2. An inconsequential error or omission is not considered a failure to include correct information. An inconsequential error or omission does not prevent or hinder the IRS from processing the return, from correlating the information required to be shown on the return with the information shown on the payee's tax return, or from otherwise putting the return to its intended use. Errors and omissions that are never inconsequential are those related to (a) a TIN, (b) a payee's surname, and (c) any money amount.

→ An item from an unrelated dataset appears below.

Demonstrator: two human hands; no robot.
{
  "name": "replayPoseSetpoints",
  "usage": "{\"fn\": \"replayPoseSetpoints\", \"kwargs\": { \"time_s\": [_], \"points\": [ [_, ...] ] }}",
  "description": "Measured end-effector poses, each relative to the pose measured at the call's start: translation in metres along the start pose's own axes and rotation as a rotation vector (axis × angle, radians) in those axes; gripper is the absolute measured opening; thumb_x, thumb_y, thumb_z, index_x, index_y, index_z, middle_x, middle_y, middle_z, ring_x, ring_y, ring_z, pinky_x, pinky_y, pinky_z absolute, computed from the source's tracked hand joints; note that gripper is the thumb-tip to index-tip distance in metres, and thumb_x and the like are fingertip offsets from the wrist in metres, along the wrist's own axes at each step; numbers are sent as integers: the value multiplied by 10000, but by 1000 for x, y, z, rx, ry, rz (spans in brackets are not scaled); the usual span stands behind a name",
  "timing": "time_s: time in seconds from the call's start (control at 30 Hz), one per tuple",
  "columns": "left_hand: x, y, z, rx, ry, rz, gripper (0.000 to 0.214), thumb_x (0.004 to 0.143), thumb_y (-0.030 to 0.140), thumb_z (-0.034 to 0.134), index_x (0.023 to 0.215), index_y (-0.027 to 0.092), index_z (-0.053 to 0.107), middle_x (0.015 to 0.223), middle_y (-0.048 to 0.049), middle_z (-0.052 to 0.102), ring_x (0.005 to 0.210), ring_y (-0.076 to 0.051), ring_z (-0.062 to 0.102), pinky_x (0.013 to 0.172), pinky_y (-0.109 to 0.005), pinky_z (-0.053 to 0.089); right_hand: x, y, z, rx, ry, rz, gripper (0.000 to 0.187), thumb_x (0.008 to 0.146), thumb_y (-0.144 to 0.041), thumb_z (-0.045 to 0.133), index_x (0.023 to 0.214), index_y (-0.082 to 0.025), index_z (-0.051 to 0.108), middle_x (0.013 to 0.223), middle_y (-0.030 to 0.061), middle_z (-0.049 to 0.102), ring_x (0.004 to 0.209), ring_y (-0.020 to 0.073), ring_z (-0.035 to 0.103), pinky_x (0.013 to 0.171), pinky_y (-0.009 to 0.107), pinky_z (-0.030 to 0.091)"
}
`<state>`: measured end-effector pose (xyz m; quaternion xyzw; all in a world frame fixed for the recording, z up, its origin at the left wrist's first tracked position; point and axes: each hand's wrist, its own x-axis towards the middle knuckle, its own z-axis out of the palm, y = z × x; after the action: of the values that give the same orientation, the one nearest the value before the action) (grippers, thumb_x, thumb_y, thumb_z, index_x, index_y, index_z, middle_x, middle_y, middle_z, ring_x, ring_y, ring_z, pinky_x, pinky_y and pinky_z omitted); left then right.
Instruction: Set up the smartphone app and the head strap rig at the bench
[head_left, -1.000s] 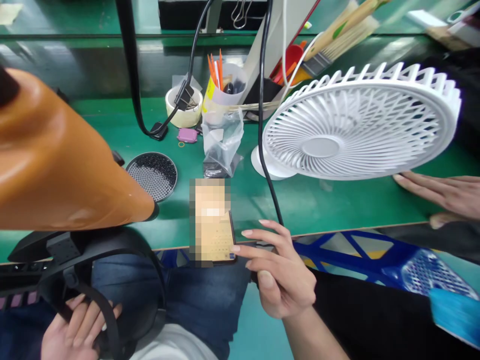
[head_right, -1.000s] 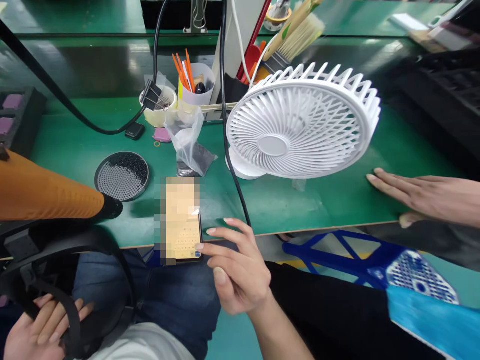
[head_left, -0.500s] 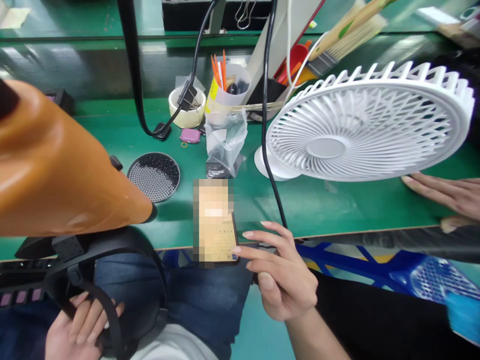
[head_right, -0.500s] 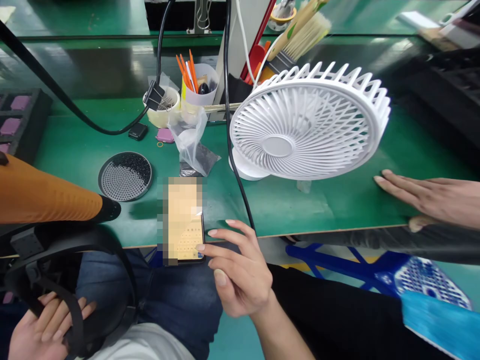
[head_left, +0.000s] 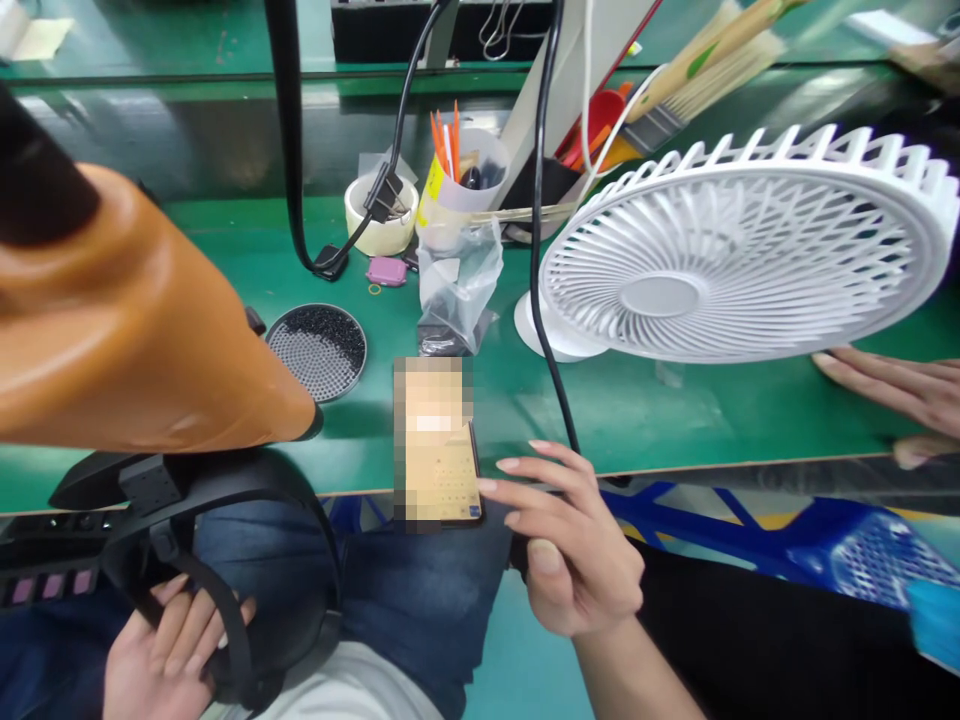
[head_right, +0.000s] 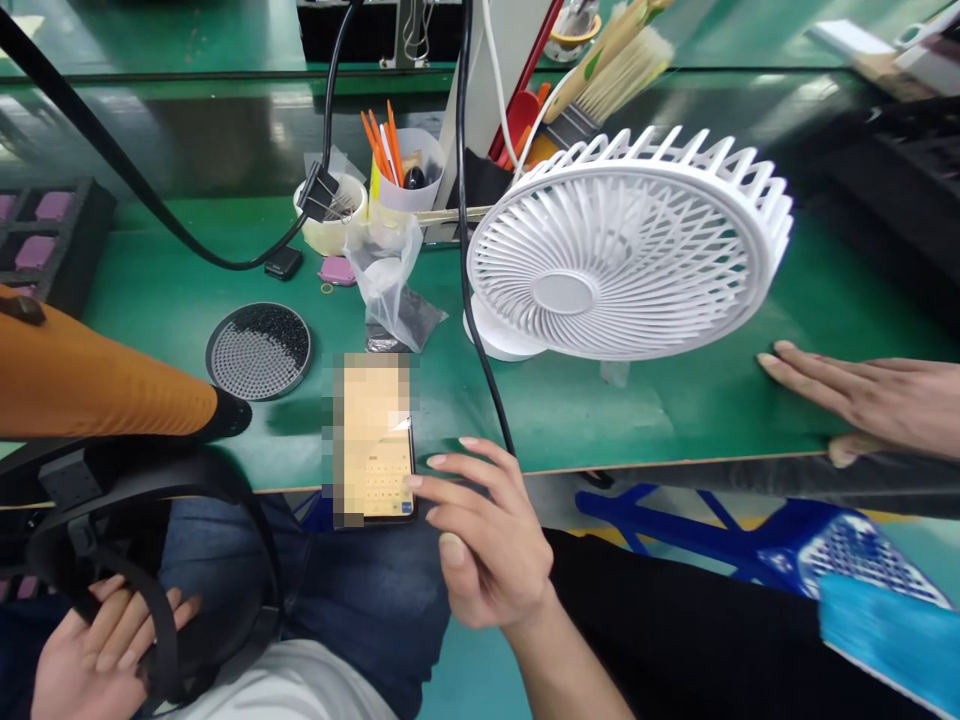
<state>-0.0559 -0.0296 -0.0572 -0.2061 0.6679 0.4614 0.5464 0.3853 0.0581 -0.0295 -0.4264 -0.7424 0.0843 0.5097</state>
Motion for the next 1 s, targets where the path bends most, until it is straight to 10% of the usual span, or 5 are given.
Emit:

3. De minimis rule for corrections. Even though you cannot show reasonable cause, the penalty for failure to file correct information returns will not apply to a certain number of returns if you:

a. Filed those information returns timely,

b. Either failed to include all the information required on a return or included incorrect information, and

c. Filed corrections by August 1.

If you meet all the conditions in (a), (b), and (c) above, the penalty for filing incorrect returns will not apply to the greater of 10 information returns or 1/2 of 1% of the total number of information returns you are required to file for the calendar year.

Missing or Incorrect TINs

If any of your 1099-K or 1099-MISC forms are missing TINs (SSN or EIN) or have incorrect TINs, then the IRS will fine you $250 per form. If you file a correction within 30 days of the deadline, that fine can be reduced to $50.

The penalty may be waived by showing the failure(s) was due to reasonable cause and not to willful neglect.

What constitutes reasonable cause?

According to IRS guidance:

Filers must establish that they acted in a responsible manner both before and after the failure occurred, and that:

  • There were significant mitigating factors (for example, an established history of filing information returns with correct TINs)
  • The failure was due to events beyond the filer’s control (for example, a payee did not provide a correct name/TIN in response to a request for the corrected information). Acting in a responsible manner includes making an initial solicitation (request) for the payee’s name and TIN and, if required, an annual solicitation. Upon receipt of this information, it must be used on any future information returns filed.